Шанхольц все правильно рассчитал — не прошло и часа, как они столкнулись с профессором Тиндал и х’киммами. Берк и Тиндал снова поругались, и Берк использовал это как предлог, чтобы смцться. Теперь эколог еще долго будет не в духе, и можно не бояться, что он помешает.

Когда оба отряда вернулись в деревню, Зандовски уговорила Берка рассказать о своем приключении.

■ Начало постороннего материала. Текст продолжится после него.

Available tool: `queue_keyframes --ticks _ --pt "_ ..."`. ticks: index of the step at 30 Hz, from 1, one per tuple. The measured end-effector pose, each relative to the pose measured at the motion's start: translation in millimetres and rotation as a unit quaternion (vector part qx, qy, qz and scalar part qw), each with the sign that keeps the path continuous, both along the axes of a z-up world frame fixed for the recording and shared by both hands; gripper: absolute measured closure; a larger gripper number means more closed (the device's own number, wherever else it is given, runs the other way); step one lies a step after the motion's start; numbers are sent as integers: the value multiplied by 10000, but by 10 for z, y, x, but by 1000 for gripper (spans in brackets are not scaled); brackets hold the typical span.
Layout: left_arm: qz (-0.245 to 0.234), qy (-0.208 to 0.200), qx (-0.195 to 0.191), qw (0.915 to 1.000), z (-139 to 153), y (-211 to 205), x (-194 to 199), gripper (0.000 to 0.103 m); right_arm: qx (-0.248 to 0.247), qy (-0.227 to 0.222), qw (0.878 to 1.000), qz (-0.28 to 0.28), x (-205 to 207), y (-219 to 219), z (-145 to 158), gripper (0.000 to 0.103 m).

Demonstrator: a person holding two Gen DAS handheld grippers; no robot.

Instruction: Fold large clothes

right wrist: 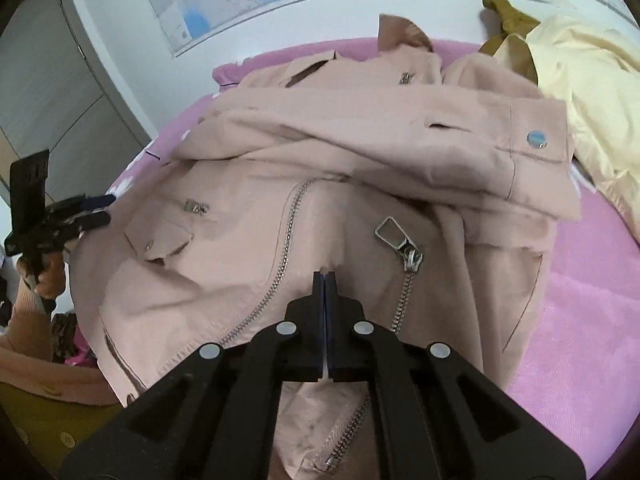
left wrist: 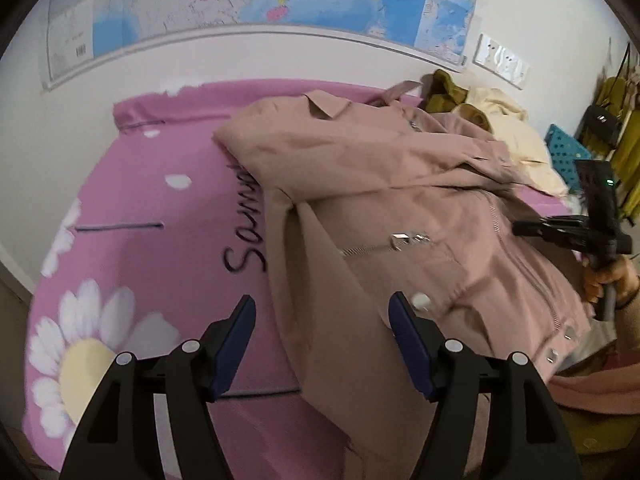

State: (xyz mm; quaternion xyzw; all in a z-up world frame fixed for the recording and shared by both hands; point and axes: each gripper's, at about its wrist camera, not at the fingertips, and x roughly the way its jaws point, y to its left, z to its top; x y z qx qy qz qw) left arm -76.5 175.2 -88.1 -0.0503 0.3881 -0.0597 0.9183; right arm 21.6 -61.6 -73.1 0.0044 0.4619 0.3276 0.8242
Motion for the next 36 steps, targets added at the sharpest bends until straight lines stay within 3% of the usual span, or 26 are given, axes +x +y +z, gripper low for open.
queue_keyframes --ticks 4,8,11,15,17,20,25,29,32,36 --pt "-365 56 -318 9988 -30 -12 -144 31 -153 -19 9999 8 11 82 -61 102" --pt "-550 165 -349 9977 -131 -54 -266 31 163 -52 9997 -149 -56 -75 19 90" --pt "-608 311 -489 9965 -211 -60 -303 31 562 -255 9973 -387 -192 -387 217 68" --pt "-715 529 -554 9945 -305 -111 -288 30 969 -333 9911 -852 -404 -905 340 48" --pt "-745 648 -693 9927 -361 -124 -247 20 1043 -247 9877 -1137 -496 -1176 305 36" --pt "-786 609 -755 9922 -363 -166 -223 18 1242 88 9813 -1470 -586 -1519 164 27" --pt "-787 714 -949 9898 -351 -166 -203 19 1642 736 9744 -1350 -708 -1628 -145 27" --pt "-915 890 -1182 9848 -351 -221 -217 35 1803 876 9751 -946 -790 -1446 -211 27" --pt "-926 926 -1057 9857 -354 -279 -213 32 1781 863 9781 -652 -837 -1298 -212 28" --pt "-889 928 -1306 9831 -363 -287 -142 24 1864 810 9779 -496 -854 -1197 -232 32"
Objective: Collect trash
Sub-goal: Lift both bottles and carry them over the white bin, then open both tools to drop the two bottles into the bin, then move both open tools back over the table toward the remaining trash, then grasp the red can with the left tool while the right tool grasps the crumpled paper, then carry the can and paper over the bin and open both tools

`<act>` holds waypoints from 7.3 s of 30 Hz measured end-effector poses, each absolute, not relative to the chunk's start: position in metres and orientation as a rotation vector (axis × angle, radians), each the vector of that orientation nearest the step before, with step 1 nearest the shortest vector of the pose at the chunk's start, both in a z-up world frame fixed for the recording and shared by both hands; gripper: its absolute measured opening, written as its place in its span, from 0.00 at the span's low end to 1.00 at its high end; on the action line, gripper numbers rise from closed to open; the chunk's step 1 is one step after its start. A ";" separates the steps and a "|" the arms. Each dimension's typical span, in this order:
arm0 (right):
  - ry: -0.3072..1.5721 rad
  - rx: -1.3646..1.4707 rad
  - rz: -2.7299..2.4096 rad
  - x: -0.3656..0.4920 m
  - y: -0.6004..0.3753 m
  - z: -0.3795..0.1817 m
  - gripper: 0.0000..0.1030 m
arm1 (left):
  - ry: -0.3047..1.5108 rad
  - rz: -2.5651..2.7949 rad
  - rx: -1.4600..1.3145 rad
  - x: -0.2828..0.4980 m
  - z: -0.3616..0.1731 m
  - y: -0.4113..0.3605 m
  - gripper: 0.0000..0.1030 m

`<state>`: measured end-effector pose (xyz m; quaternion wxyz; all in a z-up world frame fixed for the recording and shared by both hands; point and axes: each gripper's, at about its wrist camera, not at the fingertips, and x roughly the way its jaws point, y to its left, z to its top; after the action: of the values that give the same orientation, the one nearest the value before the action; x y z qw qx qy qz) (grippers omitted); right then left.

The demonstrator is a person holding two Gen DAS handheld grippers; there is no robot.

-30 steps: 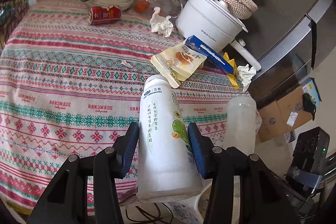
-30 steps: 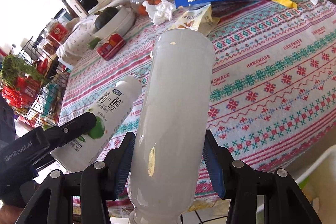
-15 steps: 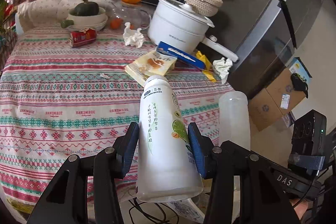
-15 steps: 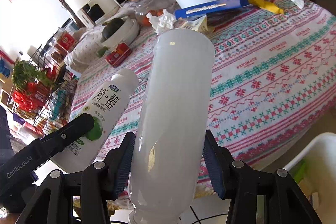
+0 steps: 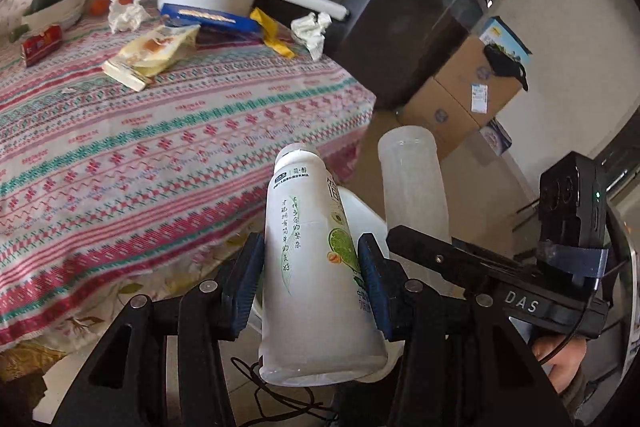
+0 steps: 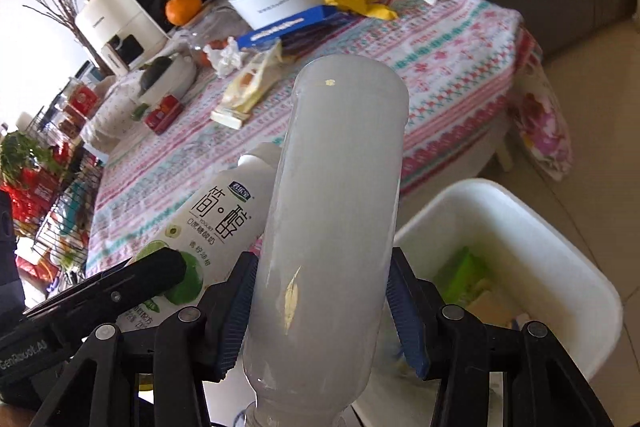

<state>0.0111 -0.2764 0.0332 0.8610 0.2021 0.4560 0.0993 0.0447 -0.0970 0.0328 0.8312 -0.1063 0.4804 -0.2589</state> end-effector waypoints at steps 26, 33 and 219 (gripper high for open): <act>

Локхарт, естественно, не преминула заметить «я же вам говорила». Шанхольц ловко перевел разговор на природу непонятного существа, и когда все принялись обсуждать научные аспекты этого приключения, Шанхольц, как примерный лакей, отправился «на работу».

Проявитель стоял в общей хижине вместе с остальным уцелевшим оборудованием. Шанхольцу повезло: сейчас в хижине был только Сингх — да и тот лежал без сознания. На всякий случай Шанхольц закрылся рабочим экраном. Сингх, конечно, ничего рассказать не сможет, но береженого Бог бережет. А если кто-то войдет, он успеет спрятать то, ради чего он все это затеял.

Шанхольц не мог остановить программу, пока та не выдала всю серию снимков, но нужен ему был только один. Когда он наконец появился, подозрения сержанта насчет летающего насекомого подтвердились. Немного подработав кадр, Шанхольц отправил его на печать. После того как машина выдала все копии, одна из них очутилась в кармане Шанхольца. Остальные ровной стопкой легли на стол.

Когда Шанхольц уже заканчивал работу, в хижину вошел Берк. Он был раздражен, но, вопреки обыкновению, не стал отпускать в адрес Лиги и ее солдат острот, а направился прямо к фотографиям. Он дважды перебрал их и недовольно спросил:

— А где тот снимок, который я сделал у реки?

Шанхольц постарался, чтобы его голос звучал как можно непринужденнее:

— Снимки с реки в третьей стопке, — ответил он, неопределенно махнув рукой в сторону стола.

Берк еще раз просмотрел их.

— Его тут нет. Где тот, который я сделал, когда вы убивали каракатицу?

Шанхольц пожал плечами и повторил:

— Все снимки с реки — там. У меня остались только те, что Зандовски делала у «муравейника». Вы хорошо посмотрели?

— Да, хорошо, — отрезал Берк.

Он не любил, когда сомневаются в его словах. И злился, когда ему продолжали не верить. Шанхольц на это и рассчитывал: гнев ослепляет.

— Снимка нет, — повторил Берк. — Куда он делся?

— Понятия не имею. Наверное, оказался непригоден для печати, — предположил Шанхольц. — А что, он был очень важный?

— Еще бы! Таких крупных летающих насекомых я здесь еще не видел. Но я никак не мог разглядеть толком. Проклятие! — Берк шлепнул по столу пачкой фотографий. — Если бы я не подпрыгнул от вашего выстрела, то… А, какой теперь толк от этих «если»? Если бы вы не выстрелили, я бы тут сейчас не стоял. Как плохо, что снимок не вышел. Ну да ладно — в ближайшее время я все равно не собираюсь выставлять работ. Но все-таки плохо!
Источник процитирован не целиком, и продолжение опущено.